— Ясно, — ответил Царёв.
Командир роты ушёл, а разведчики долго ещё вглядывались в те кусты на склоне оврага, куда должен, по словам ротного, прийти немецкий снайпер. Рядом с Царёвым и Саввушкиным стоял минёр Павлинов и жевал сухарь.
Царёв покосился на него и недоверчиво спросил:
— Давно в минёрах?
— Давненько.
— Прыгающие сымал?
— Приходилось и прыгающие…
Над немецкими окопами догорал закат. По склону ползли оранжевые тени. Ползли, угасали. Проволочные заграждения таяли, стушёвывались, словно погружались в сиреневую дымку. Овраг потемнел, взбух, как река в половодье, и вот уже сумеречный туман поплыл через край по лощине. А гребень высоты ещё пепельно-белый, но и он уже начинает синеть, сливаться с небом. Макушки берёз, на которых только что лежал отсвет заката, обволакиваются густой пеленой ночи.

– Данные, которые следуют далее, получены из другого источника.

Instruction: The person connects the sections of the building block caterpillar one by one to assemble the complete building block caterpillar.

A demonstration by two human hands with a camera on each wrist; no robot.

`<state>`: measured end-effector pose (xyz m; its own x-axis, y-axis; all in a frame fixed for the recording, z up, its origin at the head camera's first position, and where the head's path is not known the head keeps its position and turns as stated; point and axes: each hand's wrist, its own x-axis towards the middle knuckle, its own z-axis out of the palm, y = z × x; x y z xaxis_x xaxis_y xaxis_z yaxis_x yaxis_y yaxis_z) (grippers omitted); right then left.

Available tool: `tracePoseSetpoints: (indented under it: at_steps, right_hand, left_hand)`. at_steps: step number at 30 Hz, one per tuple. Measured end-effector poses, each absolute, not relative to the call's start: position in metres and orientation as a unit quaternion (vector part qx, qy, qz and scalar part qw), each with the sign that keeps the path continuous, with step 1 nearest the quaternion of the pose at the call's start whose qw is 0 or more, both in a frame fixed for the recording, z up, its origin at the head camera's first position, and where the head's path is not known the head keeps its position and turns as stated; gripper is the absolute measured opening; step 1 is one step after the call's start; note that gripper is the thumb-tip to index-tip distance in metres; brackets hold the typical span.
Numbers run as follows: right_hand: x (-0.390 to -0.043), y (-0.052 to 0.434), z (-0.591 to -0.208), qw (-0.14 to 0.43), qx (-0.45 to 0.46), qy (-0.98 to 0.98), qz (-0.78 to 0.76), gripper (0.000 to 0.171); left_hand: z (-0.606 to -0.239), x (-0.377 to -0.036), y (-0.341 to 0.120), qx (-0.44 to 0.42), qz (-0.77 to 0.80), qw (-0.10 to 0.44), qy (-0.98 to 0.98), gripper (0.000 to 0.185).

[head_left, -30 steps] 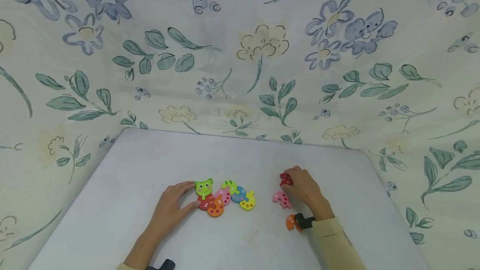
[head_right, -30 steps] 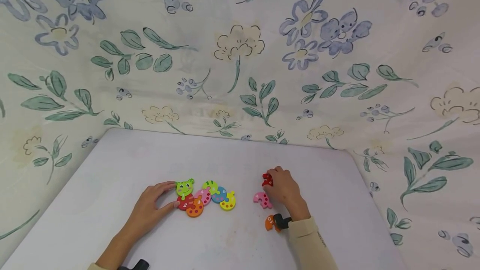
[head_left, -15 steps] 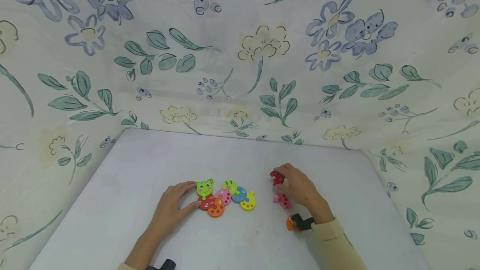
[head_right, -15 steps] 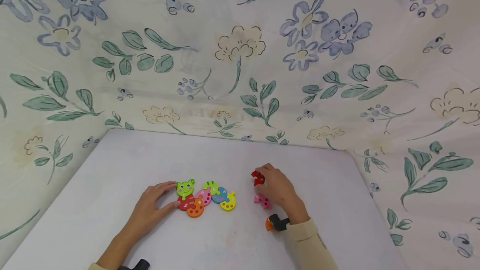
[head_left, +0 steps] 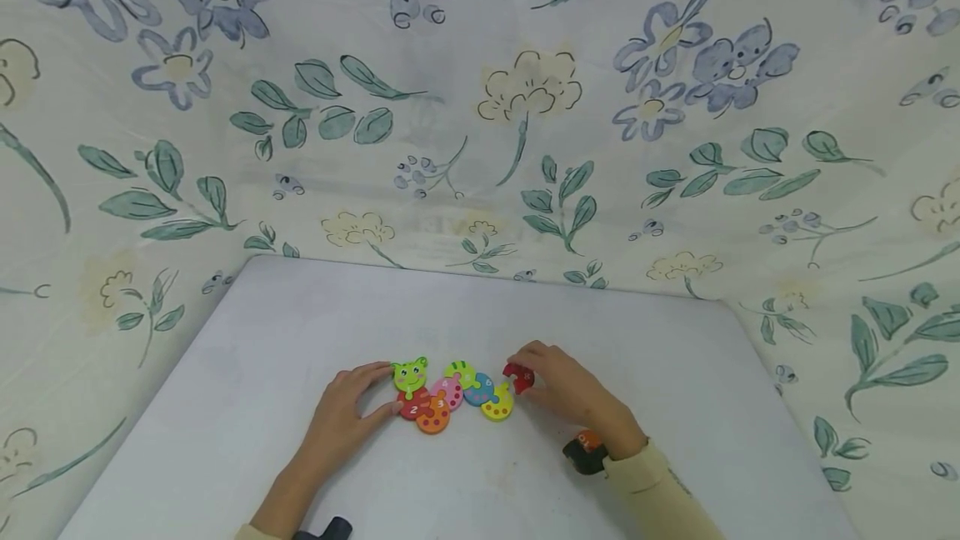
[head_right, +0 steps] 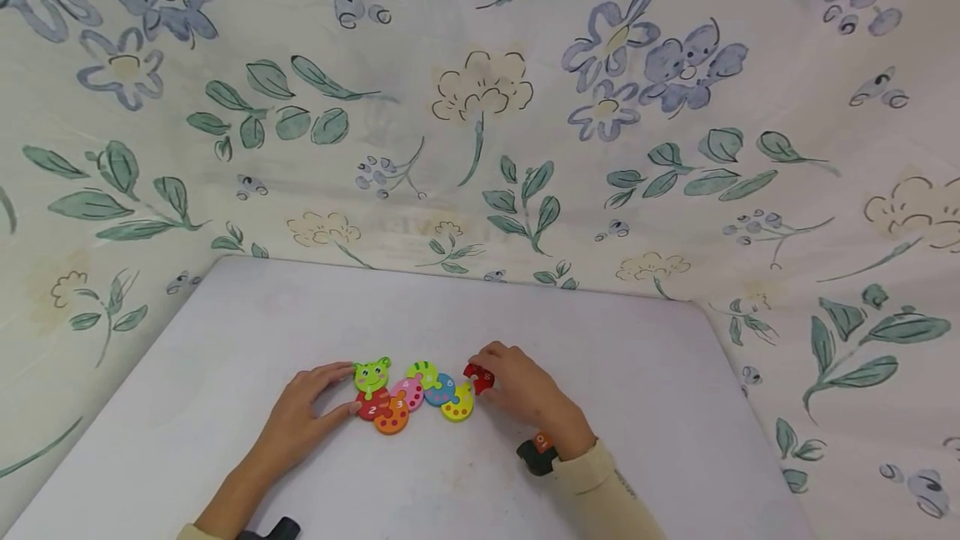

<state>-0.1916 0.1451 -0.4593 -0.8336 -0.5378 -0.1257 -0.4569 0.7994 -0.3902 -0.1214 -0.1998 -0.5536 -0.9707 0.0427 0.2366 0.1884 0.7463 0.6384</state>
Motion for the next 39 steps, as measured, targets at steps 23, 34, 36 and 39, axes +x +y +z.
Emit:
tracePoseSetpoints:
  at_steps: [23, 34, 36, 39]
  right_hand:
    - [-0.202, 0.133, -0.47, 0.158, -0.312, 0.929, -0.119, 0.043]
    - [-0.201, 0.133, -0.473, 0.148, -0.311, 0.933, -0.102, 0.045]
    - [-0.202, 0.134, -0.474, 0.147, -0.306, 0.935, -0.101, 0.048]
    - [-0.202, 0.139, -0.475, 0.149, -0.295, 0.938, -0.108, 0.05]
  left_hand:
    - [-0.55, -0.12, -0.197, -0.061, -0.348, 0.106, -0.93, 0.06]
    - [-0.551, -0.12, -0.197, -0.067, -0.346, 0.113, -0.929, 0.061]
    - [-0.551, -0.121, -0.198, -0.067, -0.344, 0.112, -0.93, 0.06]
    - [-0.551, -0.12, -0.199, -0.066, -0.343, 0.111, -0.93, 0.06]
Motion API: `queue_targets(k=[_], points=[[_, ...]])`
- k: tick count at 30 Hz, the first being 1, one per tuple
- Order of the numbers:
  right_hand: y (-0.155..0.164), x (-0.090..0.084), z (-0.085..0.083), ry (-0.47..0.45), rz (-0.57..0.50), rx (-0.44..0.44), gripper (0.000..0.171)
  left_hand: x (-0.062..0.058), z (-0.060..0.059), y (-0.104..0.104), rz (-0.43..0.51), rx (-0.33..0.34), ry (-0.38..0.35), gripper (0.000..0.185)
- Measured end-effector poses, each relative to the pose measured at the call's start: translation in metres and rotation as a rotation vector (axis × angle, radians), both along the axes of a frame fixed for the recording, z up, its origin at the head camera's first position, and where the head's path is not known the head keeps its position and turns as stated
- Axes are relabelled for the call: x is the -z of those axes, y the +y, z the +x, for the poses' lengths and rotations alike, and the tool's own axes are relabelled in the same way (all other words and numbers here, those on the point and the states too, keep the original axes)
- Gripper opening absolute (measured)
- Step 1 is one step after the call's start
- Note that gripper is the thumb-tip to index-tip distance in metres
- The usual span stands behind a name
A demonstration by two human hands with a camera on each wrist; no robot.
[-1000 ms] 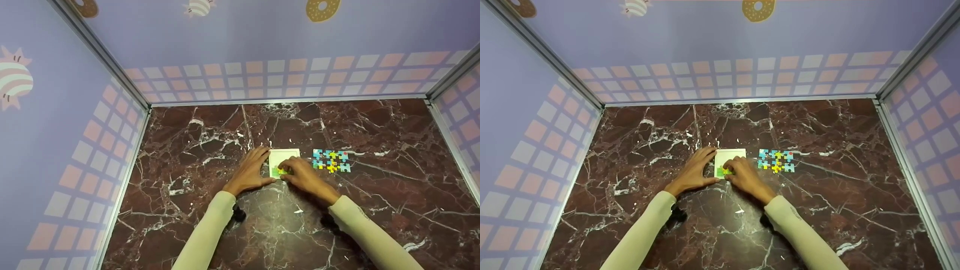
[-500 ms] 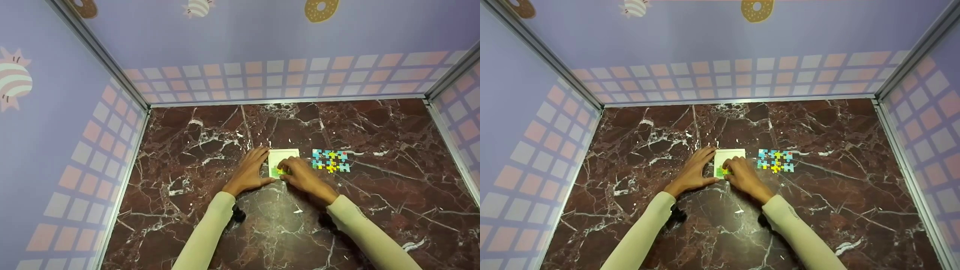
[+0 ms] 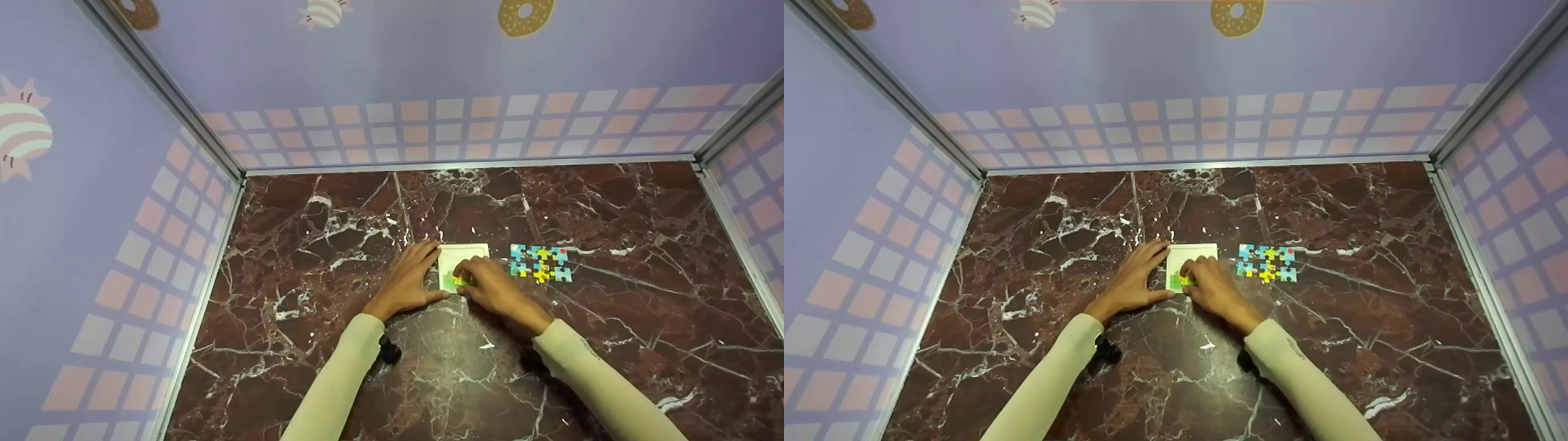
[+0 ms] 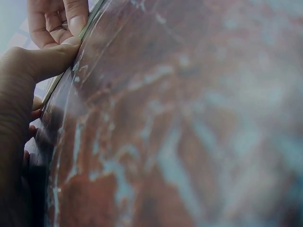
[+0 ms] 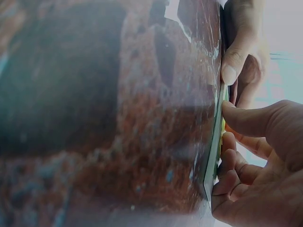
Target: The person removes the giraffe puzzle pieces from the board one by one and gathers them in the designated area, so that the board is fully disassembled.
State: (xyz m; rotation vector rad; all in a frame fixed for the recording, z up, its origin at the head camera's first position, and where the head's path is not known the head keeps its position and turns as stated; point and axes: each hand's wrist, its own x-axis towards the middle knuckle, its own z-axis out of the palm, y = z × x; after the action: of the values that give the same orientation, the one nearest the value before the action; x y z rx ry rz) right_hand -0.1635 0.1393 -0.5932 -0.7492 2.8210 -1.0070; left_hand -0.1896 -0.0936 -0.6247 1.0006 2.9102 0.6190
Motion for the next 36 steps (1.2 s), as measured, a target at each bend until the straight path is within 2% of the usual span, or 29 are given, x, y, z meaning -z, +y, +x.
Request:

По низу, по дну траншеи, подул ветерок. Прохладой обдало ноги. Холод проник под гимнастёрку и забегал по спине сотнями мурашей. Царёв передёрнул плечами.
— Морозит? — заметил минёр.
— Холодновато вроде…
— Да, жить — оно каждому хочется… Подошёл высокий пехотинец в обмотках. Попросил закурить. Спросил:
— Туда?…
— Туда.
Царёва в роте считали бесстрашным солдатом, и он всячески старался поддерживать это лестное мнение о себе. Но нелегко давалось ему бесстрашие. Уже в ту минуту, как получал задание, он начинал волноваться, и волнение нарастало по мере того, как он приближался к передовой, выползал на ничейную зону, подбирался к той черте, за которой уже все чужое — и кусты, и дороги, и тропы; где — ни закурить, ни сморкнуться, ни выругаться с досады или злости, когда что не так; где — каждый шорох таит в себе смертельную опасность. Может быть, потому-то и действовал он осмотрительно, расчётливо, потому-то и сопутствовала ему удача. Но сам Царёв все свои удачи приписывал другому — суеверной примете. Издавна тюменские лесники, уходя на медведя, оставляли дома завязанную узлом рубаху. Эту извечную дедовскую примету перенял Царёв от отца и фанатично верил в неё. Каждый раз, отправляясь на разведку, он завязывал узлом старую нательную рубаху и прятал её в вещевой мешок. Но сегодня рубахи не оказалось под руками, старший сержант Загрудный собрал все грязное бельё во взводе и отдал в стирку, и Царёв впервые пошёл на задание, не оставив в роте «доброй приметы». Правда, дома, в Тюмени, лежит в сундуке рубаха с узлом, — он обязательно вернётся с войны домой! — но все же суеверный страх какой-то особой, тяжёлой тоской лёг на сердце. Предчувствие неминуемой беды тяготило Царёва и когда он шёл с Саввушкиным по дороге и восхищался силищей, которую видел вокруг, и когда рассматривал вражеские окопы из хода сообщения, и особенно теперь, когда с минуты на минуту предстояло покинуть траншею. Минёр казался Царёву подозрительно молодым и неопытным — потому так недоверчиво и расспрашивал его; раздражал сегодня и Саввушкин своей беспечностью — опять лузгает семечки, как девка на завалинке.